* _Required action_
Filter the material below down to the lines containing the word "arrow".

* _Material for this task_
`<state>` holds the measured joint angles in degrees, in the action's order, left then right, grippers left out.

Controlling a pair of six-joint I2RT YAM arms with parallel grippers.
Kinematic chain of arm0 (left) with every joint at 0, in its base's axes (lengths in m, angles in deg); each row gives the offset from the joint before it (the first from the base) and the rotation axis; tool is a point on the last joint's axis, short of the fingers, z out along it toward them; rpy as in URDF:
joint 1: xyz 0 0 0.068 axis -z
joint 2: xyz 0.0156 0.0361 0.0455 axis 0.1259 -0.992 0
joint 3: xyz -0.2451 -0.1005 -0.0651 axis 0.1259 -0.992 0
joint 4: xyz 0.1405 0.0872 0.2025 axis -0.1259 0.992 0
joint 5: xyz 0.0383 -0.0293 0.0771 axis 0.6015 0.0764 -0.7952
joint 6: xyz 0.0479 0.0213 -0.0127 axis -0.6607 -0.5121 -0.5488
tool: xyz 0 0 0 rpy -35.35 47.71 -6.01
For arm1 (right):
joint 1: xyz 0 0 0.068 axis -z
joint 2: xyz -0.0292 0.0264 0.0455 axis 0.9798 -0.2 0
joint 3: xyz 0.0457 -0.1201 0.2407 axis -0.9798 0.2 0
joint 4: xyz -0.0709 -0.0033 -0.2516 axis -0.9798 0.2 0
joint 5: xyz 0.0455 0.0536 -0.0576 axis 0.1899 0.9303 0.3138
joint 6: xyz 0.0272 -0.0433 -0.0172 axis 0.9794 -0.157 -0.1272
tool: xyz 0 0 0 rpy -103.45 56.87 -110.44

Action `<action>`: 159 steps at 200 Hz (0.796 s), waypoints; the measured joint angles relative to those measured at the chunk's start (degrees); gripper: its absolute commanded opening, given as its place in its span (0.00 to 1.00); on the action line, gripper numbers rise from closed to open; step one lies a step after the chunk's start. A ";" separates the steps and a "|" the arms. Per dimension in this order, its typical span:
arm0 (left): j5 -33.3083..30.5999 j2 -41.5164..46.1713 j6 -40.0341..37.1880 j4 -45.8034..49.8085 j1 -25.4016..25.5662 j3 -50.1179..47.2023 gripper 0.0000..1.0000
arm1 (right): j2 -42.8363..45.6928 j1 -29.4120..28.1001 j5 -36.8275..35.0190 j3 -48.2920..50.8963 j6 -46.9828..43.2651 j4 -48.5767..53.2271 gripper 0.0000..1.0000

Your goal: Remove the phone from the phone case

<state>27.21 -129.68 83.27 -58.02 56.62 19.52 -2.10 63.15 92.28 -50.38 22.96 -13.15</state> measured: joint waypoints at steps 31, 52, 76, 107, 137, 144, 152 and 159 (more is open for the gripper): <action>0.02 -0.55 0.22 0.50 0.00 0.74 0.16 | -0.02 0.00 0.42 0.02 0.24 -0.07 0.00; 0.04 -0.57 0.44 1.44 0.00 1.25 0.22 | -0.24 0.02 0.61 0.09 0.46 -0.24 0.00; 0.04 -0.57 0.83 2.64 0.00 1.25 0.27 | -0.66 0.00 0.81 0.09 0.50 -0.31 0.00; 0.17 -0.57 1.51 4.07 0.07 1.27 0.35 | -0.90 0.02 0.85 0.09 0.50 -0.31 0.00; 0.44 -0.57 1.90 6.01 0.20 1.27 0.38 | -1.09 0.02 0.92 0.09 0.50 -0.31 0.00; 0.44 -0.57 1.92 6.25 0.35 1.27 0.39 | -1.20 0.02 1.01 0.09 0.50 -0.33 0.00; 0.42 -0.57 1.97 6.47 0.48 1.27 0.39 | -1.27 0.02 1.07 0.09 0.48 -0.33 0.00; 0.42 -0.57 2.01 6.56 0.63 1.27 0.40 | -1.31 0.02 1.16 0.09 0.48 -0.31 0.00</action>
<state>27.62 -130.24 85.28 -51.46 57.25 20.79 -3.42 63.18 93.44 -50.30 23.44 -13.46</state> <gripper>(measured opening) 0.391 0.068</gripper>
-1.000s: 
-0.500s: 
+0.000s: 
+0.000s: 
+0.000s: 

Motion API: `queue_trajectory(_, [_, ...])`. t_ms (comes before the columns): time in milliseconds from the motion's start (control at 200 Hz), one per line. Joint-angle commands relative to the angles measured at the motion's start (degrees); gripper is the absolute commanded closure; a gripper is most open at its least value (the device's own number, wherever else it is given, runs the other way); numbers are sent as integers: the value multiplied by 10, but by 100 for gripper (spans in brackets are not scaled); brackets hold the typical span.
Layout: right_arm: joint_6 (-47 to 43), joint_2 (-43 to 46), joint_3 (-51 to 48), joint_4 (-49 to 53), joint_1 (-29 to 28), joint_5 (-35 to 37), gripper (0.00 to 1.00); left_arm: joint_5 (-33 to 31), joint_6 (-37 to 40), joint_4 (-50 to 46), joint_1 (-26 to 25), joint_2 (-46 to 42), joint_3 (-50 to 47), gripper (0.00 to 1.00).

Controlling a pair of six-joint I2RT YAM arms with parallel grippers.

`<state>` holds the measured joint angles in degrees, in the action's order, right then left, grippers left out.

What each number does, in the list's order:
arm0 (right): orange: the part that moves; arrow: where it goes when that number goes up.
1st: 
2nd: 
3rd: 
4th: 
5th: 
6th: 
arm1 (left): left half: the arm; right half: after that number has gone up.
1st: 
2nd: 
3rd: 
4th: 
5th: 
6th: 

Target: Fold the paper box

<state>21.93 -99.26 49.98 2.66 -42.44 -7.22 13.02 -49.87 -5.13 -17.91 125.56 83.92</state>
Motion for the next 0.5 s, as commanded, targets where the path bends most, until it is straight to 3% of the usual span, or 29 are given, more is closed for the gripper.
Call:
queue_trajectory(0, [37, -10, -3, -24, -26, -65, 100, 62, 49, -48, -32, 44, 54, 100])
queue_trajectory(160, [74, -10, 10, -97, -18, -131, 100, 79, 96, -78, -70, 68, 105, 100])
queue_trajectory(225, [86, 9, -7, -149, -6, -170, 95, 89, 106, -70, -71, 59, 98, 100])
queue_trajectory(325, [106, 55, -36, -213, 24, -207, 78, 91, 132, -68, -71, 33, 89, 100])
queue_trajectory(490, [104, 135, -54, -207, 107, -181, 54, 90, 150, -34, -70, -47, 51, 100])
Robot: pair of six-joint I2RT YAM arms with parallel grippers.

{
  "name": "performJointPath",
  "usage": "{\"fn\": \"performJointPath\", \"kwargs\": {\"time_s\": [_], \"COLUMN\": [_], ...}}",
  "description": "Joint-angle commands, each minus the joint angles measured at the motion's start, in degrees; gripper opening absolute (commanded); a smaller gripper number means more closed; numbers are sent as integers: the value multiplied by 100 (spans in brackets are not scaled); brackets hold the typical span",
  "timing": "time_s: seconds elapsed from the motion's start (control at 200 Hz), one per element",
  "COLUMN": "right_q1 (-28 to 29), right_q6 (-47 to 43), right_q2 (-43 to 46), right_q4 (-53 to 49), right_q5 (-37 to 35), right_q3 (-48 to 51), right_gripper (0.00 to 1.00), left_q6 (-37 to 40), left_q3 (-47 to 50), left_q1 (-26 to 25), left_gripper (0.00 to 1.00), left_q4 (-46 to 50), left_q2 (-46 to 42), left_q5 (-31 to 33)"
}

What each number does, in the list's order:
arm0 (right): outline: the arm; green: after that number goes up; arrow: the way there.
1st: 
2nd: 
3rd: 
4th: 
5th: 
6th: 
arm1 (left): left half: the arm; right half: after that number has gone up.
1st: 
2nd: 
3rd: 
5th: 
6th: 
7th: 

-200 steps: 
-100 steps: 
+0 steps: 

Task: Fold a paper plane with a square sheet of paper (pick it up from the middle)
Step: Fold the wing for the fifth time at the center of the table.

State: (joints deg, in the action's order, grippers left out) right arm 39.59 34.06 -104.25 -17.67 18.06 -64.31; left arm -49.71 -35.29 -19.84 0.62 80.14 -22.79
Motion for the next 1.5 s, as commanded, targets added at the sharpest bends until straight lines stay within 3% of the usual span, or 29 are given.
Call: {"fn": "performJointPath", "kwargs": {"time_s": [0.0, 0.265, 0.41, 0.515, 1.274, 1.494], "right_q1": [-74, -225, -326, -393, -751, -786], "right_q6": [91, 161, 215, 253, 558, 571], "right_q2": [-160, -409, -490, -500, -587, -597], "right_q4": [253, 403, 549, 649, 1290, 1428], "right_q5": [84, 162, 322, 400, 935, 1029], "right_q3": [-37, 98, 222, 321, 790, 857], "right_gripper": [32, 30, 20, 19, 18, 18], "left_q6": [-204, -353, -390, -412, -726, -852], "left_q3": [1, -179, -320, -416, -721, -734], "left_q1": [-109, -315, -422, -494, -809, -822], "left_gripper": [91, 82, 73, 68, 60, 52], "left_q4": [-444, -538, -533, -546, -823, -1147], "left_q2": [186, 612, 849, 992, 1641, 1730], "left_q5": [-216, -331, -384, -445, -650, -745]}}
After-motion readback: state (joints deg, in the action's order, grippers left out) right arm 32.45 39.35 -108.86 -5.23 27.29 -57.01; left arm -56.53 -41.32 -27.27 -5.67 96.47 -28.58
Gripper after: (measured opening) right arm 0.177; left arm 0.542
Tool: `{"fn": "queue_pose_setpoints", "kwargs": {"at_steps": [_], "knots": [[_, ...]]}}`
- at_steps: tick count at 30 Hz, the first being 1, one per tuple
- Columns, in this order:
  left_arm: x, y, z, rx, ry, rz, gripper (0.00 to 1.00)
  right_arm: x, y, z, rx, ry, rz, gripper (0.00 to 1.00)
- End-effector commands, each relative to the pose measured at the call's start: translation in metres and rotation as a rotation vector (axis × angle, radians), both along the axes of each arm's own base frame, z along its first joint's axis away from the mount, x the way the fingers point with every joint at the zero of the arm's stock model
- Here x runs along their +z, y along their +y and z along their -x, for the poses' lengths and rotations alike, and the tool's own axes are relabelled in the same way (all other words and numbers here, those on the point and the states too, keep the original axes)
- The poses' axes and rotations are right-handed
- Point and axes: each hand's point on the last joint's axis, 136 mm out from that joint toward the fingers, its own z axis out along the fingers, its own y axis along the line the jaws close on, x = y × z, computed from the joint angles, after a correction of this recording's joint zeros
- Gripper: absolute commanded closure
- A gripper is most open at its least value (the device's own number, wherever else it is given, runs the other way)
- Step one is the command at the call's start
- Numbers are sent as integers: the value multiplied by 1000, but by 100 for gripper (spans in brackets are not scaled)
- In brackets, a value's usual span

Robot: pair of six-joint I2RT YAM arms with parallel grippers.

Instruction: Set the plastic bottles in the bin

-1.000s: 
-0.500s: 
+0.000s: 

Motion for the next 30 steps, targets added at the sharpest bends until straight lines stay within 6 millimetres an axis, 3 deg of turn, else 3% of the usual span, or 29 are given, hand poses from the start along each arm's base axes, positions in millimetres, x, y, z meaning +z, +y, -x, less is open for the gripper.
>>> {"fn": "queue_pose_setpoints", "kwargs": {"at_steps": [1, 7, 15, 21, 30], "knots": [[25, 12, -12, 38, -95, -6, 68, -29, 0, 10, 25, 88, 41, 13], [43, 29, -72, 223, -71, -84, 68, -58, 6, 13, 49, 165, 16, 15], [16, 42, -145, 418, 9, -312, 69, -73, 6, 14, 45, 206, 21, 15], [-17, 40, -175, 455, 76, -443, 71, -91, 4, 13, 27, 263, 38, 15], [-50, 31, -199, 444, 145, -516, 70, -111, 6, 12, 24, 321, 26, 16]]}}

* _Your response_
arm0 (right): orange: the part that moves; arrow: where it goes when that number goes up.
arm0 (right): outline: the arm; green: after that number goes up; arrow: the way there.

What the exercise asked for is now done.